I always hit the limit on what optical microscopes can see, even with an oil immersion lens. The depth of focus was always very shallow and I had to prepare stuff before seeing much. I kept reading on electronic microscopes, both scanning and tunneling, and only dreaming of ever operating one.

Perhaps in my lifetime it can be more affordable as an item for the hobbyist.

Re:Hmmm ... three decades late ...

[dr.ebeam]

Three decades ago, when I was at high school, and even in early university years, I was fascinated with biology and specially botany. I acquired a good conventional optical microscope and got custom fixtures made for SLR cameras to take pictures. I managed to scan some of those I could find on my page on photomicroscopy. I was endlessly fascinated by seeing the patterns on pollen grains and chloroplasts inside plant cells.

I always hit the limit on what optical microscopes can see, even with an oil immersion lens. The depth of focus was always very shallow and I had to prepare stuff before seeing much. I kept reading on electronic microscopes, both scanning and tunneling, and only dreaming of ever operating one.

Perhaps in my lifetime it can be more affordable as an item for the hobbyist.

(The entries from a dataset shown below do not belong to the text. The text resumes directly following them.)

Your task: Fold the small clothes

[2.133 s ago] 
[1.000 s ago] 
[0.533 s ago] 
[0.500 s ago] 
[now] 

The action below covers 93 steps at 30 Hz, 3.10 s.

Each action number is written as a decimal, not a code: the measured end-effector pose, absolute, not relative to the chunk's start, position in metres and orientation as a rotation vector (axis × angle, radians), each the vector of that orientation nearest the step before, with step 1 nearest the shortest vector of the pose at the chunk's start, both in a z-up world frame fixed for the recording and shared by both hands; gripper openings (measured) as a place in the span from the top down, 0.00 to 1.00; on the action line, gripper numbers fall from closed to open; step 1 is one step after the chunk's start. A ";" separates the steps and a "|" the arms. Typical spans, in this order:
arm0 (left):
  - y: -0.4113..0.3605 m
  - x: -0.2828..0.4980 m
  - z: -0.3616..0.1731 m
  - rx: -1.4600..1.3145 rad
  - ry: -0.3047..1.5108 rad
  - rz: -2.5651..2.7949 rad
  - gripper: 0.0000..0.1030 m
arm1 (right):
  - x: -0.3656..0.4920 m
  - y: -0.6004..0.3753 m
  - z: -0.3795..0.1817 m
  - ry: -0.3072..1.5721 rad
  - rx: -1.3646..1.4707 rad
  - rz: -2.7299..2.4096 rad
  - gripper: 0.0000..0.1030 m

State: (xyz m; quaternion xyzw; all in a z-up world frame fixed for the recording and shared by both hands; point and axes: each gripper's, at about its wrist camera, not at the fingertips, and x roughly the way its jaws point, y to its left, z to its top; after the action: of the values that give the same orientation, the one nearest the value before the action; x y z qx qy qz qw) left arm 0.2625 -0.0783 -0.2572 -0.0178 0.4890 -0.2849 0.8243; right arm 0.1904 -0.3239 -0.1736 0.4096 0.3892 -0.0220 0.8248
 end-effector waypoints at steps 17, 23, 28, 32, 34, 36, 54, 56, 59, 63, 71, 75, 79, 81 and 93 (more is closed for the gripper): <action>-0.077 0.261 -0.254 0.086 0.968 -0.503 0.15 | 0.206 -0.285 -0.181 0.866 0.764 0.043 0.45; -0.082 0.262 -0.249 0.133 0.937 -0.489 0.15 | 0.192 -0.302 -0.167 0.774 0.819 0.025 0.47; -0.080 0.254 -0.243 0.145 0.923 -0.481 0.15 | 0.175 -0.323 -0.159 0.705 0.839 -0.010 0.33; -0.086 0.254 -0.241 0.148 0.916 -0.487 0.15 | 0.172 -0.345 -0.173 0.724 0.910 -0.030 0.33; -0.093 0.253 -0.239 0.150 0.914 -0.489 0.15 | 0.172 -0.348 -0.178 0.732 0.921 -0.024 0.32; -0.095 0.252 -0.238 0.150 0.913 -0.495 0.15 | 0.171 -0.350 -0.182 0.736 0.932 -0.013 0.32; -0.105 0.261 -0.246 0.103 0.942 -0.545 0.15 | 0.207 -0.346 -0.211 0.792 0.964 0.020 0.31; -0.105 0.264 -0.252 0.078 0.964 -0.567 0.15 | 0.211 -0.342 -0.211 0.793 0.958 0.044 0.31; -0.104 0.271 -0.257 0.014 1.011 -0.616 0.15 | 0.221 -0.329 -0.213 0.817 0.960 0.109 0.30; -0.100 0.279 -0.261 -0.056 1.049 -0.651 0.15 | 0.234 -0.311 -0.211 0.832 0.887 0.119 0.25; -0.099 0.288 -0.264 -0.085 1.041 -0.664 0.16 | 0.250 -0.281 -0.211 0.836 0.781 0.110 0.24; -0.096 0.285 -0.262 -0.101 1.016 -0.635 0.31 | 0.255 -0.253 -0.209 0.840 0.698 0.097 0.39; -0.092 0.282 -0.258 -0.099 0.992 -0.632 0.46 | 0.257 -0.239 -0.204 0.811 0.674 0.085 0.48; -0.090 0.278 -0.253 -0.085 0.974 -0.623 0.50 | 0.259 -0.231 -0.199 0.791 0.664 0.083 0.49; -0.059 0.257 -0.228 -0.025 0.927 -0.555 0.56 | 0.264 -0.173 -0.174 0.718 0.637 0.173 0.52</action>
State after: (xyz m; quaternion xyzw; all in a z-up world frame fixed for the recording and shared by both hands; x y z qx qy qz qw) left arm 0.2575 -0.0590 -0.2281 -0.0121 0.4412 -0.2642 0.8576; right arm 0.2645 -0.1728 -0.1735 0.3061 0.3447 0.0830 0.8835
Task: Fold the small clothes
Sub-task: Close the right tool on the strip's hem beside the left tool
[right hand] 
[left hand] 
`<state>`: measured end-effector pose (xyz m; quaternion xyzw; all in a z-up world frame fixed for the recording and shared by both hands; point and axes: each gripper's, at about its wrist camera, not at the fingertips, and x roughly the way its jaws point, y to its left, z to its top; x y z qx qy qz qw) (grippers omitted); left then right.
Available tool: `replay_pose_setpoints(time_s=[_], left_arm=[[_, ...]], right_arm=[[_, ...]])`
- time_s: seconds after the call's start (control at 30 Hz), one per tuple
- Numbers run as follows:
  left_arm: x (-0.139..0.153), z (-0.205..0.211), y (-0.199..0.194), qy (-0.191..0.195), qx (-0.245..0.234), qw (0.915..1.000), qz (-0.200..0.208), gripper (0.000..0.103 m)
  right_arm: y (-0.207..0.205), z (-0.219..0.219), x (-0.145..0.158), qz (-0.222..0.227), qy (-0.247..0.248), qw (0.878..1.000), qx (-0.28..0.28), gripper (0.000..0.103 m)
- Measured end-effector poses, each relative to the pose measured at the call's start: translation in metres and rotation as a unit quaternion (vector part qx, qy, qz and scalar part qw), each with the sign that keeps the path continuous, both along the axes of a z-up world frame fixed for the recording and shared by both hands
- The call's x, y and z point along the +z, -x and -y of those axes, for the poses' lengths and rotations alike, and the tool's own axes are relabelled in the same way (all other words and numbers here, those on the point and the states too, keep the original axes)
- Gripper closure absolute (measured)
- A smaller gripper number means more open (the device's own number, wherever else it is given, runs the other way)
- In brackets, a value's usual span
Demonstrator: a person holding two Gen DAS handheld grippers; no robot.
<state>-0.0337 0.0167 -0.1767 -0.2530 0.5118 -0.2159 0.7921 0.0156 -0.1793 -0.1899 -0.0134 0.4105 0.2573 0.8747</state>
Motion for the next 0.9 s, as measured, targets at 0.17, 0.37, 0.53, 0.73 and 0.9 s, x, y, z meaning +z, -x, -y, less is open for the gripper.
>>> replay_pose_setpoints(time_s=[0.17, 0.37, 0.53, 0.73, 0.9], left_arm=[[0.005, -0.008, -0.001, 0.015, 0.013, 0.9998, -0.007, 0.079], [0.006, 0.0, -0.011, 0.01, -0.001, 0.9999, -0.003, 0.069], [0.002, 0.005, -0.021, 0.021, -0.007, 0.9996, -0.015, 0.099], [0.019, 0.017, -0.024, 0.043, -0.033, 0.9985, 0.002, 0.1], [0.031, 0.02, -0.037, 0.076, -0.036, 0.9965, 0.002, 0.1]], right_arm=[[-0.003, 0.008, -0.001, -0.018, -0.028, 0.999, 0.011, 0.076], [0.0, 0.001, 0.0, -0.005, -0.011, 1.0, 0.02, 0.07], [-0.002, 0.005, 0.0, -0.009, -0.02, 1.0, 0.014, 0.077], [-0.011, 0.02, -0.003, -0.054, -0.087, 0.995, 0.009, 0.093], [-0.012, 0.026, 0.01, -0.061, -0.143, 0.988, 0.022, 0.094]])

So, would you pay $5-10k for an SEM that was relatively simple and easy to maintain?

Re:Hmmm ... three decades late ...

[kbahey]

Yes, I would consider the 5K if it is simple to connect and operate. 10K? Maybe not so much. That would be after the kids are done with university and I have spare time and money.

Or perhaps the public library should get one, or the local Hacker Space, and share it among many people.